Я не люблю ни прощаний, ни долгих речей, ни бабушек, которые вытирают слёзы рукавом, пока их глаза окончательно не покраснеют, как у Гени, когда она плачет.
На вокзале я больше ничего не говорил, а она целовала меня и Агнес, целовала нас и сильно прижимала к сердцу, так что мы даже чувствовали её грудь и влажное тепло её ладоней. Она дала нам в дорогу пакет с нарезанным хлебом и копчёной колбасой, с яйцами, сваренными вкрутую, со свежими помидорами и огурцами. На дядю Джимми она даже не взглянула, она избегала его глаз, но в конце всё же поцеловала его, и он сказал:
— В один прекрасный день я вернусь в Ротфлис и заплачу все долги.
Тётя Аня над этим только посмеялась. Она смотрела на рельсы, по которым должен был вскоре подъехать поезд на Варшаву, потом взглянула на Джимми и сказала:
— Коронржеч! Ты знаешь, я получаю только маленькую пенсию. Я даю тебе ровно три месяца, а после этого хочу увидеть доллары, настоящие живые доллары!
— Я не мошенник и не аферист, — с обидой отвечал Джимми, — который лишает старых женщин их последних сбережений. Тебя я никогда не бросал в беде. Ведь ты же это знаешь!
Моя тётя сказала:
— Ты не мужчина, ты ребёнок, к тому же пьяница! Я не хочу видеть тебя больше никогда!

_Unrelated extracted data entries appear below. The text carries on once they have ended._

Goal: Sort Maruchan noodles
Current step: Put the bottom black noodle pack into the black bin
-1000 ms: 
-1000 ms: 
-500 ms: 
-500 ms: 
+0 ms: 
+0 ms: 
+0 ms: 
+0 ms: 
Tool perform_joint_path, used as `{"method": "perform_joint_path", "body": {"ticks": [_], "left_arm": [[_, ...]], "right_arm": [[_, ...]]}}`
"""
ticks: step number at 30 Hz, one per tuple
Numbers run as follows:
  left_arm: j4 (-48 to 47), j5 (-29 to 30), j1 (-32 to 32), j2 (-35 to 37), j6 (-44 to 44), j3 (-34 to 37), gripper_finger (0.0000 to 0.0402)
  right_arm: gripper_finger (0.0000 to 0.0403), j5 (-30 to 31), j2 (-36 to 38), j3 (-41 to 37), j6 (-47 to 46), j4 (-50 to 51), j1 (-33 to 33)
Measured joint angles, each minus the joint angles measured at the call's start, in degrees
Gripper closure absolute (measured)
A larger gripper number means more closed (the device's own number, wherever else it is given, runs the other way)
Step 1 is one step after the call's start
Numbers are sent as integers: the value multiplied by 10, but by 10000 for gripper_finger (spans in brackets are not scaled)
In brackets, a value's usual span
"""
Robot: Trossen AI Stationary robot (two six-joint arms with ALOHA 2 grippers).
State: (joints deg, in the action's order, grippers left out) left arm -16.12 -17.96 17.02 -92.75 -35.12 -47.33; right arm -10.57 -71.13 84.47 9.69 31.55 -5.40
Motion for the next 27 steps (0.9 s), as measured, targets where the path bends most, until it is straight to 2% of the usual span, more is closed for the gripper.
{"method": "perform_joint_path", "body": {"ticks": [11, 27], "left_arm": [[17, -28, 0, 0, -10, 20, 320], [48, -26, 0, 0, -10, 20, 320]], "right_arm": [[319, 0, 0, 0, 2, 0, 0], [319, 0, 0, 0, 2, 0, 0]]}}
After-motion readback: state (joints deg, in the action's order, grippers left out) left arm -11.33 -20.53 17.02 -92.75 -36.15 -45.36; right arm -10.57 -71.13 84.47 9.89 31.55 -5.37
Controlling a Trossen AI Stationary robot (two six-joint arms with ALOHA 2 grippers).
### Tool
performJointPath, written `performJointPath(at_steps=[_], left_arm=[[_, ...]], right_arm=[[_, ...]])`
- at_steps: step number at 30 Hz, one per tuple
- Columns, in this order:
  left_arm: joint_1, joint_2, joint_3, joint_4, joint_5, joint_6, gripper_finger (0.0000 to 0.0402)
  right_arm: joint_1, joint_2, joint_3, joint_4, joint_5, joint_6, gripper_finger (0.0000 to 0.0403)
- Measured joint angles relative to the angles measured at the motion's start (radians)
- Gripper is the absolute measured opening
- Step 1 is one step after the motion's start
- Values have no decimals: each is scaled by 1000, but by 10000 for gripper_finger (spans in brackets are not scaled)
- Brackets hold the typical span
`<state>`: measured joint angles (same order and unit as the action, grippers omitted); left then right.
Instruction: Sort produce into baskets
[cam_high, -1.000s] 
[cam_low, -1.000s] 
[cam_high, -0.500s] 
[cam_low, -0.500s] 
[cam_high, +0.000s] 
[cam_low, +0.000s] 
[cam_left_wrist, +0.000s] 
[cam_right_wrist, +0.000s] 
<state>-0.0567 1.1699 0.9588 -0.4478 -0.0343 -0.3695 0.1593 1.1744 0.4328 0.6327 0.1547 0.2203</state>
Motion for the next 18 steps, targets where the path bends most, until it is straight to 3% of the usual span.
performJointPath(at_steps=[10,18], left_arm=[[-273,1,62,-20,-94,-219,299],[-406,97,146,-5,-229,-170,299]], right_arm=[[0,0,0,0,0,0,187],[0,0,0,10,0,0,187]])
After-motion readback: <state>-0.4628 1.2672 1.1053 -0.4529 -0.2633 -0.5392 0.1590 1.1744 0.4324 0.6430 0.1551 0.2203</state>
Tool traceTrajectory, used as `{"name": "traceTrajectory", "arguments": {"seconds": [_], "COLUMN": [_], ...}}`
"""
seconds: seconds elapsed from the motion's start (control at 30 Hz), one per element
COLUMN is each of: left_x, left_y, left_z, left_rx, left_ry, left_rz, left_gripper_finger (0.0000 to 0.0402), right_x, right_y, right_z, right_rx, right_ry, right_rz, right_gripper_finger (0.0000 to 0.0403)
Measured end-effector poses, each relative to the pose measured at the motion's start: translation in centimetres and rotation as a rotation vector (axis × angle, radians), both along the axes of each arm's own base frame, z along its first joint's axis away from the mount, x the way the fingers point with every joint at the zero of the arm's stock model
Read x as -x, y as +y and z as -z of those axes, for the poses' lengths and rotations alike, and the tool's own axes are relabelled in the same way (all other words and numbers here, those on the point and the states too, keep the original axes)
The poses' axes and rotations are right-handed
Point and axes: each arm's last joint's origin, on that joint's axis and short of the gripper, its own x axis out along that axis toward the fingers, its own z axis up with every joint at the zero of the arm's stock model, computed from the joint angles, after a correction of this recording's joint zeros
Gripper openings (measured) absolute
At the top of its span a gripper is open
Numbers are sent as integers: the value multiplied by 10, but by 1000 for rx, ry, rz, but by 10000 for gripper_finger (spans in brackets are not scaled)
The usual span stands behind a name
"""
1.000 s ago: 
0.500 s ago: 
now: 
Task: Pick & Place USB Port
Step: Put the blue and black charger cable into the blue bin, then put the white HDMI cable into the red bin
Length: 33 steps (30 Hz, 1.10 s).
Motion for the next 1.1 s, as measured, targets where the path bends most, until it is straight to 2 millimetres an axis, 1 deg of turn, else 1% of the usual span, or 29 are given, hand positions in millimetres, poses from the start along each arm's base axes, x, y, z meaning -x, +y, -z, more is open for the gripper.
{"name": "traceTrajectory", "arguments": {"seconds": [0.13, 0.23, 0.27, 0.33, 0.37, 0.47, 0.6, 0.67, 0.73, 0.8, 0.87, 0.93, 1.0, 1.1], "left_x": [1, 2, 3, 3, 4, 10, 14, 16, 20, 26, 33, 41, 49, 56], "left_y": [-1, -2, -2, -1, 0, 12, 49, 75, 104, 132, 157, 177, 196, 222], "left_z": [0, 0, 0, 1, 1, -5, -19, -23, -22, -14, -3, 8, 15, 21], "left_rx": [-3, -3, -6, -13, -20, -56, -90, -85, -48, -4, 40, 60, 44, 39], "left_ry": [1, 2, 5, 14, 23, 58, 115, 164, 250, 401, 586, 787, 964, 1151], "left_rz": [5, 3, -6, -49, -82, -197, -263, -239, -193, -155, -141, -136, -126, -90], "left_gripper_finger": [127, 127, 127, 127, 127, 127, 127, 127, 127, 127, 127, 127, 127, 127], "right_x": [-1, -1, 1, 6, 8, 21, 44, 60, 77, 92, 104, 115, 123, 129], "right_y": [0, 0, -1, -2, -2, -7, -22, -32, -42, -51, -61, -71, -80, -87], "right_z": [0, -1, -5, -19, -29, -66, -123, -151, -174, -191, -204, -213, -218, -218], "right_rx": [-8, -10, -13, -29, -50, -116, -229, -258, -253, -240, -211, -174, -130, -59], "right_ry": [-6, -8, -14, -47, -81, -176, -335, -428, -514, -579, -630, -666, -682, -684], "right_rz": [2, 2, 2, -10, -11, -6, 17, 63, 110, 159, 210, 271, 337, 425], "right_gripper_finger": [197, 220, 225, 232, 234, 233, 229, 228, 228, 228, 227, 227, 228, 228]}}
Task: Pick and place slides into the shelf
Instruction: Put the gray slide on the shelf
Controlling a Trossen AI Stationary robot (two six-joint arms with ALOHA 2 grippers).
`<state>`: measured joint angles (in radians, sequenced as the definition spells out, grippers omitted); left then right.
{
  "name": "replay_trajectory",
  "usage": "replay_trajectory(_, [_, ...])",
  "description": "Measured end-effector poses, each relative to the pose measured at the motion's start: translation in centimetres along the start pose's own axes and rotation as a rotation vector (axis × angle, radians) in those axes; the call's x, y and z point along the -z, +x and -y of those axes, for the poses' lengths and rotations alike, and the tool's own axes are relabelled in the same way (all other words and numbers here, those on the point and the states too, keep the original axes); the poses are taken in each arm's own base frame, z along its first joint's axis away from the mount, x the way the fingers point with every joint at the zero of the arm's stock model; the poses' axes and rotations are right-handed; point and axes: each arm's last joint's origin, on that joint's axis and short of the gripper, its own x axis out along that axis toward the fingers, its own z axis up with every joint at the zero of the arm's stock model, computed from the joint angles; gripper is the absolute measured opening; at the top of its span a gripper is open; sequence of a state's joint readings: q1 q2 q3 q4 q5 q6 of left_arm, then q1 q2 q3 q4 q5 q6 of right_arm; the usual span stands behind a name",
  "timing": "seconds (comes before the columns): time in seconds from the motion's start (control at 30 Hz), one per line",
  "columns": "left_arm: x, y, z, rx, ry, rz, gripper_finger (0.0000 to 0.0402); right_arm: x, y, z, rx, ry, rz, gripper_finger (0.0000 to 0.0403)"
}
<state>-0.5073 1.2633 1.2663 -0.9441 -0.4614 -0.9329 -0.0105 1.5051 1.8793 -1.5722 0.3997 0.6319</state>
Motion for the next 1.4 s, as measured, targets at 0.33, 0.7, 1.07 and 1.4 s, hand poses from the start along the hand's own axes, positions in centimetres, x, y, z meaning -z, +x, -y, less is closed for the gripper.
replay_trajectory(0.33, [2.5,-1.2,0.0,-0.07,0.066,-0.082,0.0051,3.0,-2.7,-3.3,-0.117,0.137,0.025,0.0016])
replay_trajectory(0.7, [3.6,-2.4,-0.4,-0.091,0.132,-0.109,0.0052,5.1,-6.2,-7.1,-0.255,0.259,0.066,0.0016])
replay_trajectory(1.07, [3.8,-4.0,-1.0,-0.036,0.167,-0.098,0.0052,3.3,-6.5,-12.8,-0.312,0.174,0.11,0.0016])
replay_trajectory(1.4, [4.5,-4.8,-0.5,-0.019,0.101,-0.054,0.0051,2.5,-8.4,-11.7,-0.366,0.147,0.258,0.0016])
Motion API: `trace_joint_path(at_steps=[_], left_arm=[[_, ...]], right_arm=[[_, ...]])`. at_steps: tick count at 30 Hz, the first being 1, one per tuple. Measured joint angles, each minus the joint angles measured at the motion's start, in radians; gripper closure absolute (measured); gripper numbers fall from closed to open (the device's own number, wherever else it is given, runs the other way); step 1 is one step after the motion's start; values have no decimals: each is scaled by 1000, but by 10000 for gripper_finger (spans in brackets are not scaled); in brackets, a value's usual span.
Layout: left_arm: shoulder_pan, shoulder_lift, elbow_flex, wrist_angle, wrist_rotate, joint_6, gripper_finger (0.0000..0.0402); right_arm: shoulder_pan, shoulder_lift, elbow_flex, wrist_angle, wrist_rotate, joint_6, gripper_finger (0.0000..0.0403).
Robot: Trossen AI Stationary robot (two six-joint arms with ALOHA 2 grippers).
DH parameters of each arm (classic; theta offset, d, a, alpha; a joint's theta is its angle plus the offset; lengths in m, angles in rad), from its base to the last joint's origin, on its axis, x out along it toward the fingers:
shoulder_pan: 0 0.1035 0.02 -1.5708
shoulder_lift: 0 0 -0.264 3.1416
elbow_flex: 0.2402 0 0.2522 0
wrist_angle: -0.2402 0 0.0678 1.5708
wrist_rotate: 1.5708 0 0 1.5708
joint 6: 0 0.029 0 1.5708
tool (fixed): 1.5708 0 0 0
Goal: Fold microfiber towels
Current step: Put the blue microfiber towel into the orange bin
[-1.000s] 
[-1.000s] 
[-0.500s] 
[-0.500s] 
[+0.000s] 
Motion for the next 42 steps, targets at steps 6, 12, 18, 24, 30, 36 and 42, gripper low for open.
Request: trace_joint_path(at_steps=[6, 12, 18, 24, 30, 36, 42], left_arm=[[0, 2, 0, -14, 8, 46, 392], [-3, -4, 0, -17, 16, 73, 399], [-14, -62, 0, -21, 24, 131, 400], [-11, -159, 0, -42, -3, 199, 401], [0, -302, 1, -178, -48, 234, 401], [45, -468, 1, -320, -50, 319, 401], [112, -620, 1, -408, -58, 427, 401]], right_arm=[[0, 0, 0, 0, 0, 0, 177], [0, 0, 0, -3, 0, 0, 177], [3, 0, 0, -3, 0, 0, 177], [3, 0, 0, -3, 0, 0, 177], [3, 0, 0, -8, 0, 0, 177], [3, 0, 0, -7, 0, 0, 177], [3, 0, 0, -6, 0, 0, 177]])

Это «больше никогда» особенно задело моего дядю. Он набрал в лёгкие побольше воздуха, щёки его надулись, но он не нанёс ответный удар, потому что в разговор неожиданно вмешалась Агнес:
— Ну что мы здесь стоим и препираемся? — спросила она. — Сначала дайте нам в Канаде прочно встать на ноги, а потом мы вам поможем. Ведь это само собой разумеется!
Прибытие поезда избавило нас от дальнейших разговоров. Мы даже «до свидания» больше не сказали. Молча поднялись в вагон второго класса в середине поезда.
Я встал у окна в коридоре, опустил стекло и высунул на прощание правую руку. До свидания, Ротфлис и Червонка, думал я, и ты, красный вокзал; мне будет тебя не хватать, потому что я люблю тебя, потому что ты сделал меня сильным, способным на это путешествие, с тебя единственного отныне будут начинаться все дальние странствия в моей жизни — каждый вокзал теперь будет называться Ротфлис и Червонка и будет сиять твоими огнями.
Мой дядя вытащил из кармана брюк свой клетчатый, всегда грязный платок, вытер рот и выругался. Потом помахал из окна платком своей бывшей жене и тёще.
Он снова был в хорошем настроении: наконец - то он был свободным страховым служащим, которому не нужно было ни с кем делиться деньгами, а главное — нигде не нужно было их прятать, и я видел своими глазами, как тюрьма и коммунисты по мере удаления поезда становились всё меньше и меньше, пока не исчезли совсем под удары колёс, выстукивающих тик-так, тик-так, тик - так — оглушительно громко, но единственно верно для гимна побега.
Агнес всё время молчала. Она проверила наши билеты, сама положила тяжёлый чемодан моего дяди и мой в багажный отсек нашего купе. Потом удобно устроилась на своём сиденье и попыталась подтянуть мини-юбку поближе к коленям. Никому из пассажиров не должно быть видно слишком уж много. Но даже меня в этот момент не интересовали её ноги в золотистых колготках, я беззаботно слушал тиканье колёс и гул дизельного мотора поезда. Мой дядя тоже ничего не говорил, он любовался ландшафтом, где он не так давно вершил свои делишки. Этих маленьких деревушек, этих сосен и берёз и тёмных прудов ему будет недоставать, может быть даже больше, чем моей тёти Ани. Я это знал. Равно как и опустошённых браконьерами озёр и лесов, которые кормили когда-то и его самого. Ему будет недоставать щук, угрей, диких кабанов и белых грибов. И только я, лев, отпраздную мой семнадцатый день рождения в Канаде и ни о ком и ни о чём на стану печалиться.